» ASSIGNMENT
Scan the listing below for "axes", then report every line that has it.

» RAW DATA
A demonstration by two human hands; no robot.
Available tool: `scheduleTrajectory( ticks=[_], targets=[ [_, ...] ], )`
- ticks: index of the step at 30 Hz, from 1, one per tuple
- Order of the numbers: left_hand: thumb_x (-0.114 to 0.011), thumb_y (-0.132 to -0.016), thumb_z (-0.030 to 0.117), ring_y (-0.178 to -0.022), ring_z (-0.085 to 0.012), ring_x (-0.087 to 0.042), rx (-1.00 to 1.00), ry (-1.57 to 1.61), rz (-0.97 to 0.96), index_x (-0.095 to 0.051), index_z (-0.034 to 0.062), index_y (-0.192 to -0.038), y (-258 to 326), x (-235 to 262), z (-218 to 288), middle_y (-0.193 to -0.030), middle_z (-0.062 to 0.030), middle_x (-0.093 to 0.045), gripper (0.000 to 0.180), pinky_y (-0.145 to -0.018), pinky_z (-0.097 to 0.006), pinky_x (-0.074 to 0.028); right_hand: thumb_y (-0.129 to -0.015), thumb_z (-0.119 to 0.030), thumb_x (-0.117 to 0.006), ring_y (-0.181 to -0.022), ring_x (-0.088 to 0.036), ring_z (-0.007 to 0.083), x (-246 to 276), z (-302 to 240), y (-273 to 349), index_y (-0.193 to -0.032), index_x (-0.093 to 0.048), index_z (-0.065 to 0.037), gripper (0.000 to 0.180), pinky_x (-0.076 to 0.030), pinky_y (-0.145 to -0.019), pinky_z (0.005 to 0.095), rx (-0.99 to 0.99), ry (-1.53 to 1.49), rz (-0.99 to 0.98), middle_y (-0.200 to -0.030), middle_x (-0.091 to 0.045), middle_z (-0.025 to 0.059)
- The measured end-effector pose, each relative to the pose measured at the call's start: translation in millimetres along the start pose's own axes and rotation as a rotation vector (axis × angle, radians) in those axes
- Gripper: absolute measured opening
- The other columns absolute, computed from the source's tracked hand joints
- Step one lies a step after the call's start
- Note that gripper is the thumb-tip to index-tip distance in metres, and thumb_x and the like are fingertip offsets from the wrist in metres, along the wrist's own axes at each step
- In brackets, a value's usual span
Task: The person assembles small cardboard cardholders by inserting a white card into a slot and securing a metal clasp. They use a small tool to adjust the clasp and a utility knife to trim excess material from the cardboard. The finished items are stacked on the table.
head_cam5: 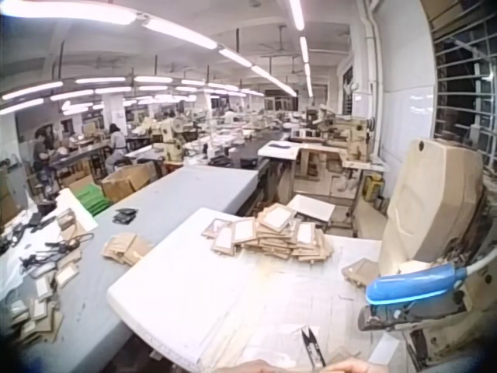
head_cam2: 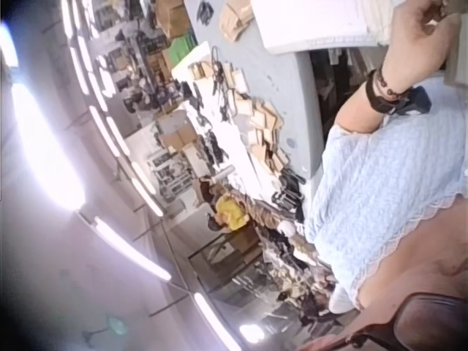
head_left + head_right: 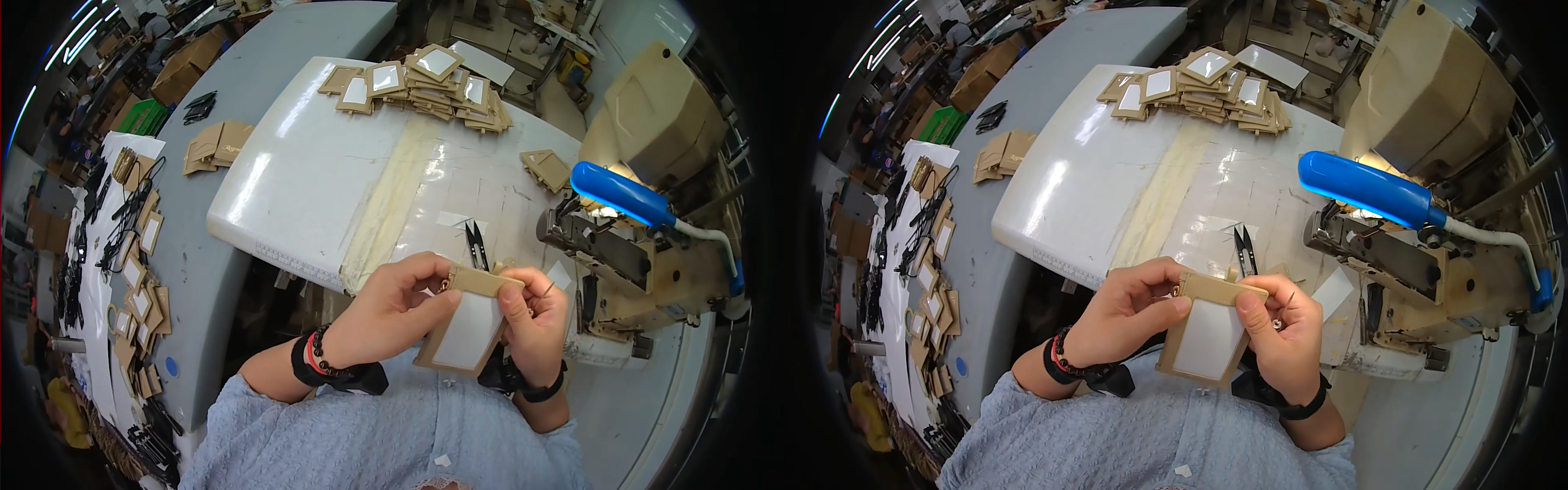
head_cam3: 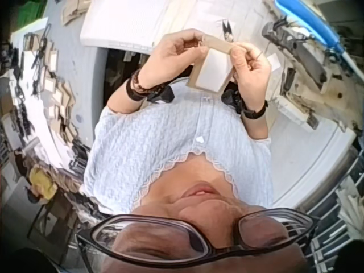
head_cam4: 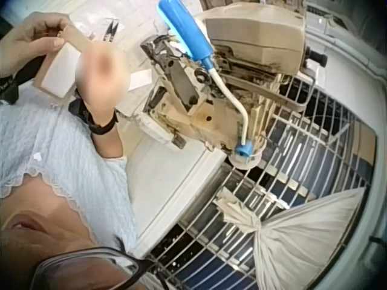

» THE COMPLETED TASK
- The measured end-effector pose, each relative to the pose measured at the call's start: translation in millimetres along the start pose's own axes and rotation as a rotation vector (axis × angle, radians) in those axes
- Note that gripper is the thumb-tip to index-tip distance in metres, and thumb_x and the like are fingertip offsets from the wrist in metres, along the wrist's own axes at each step

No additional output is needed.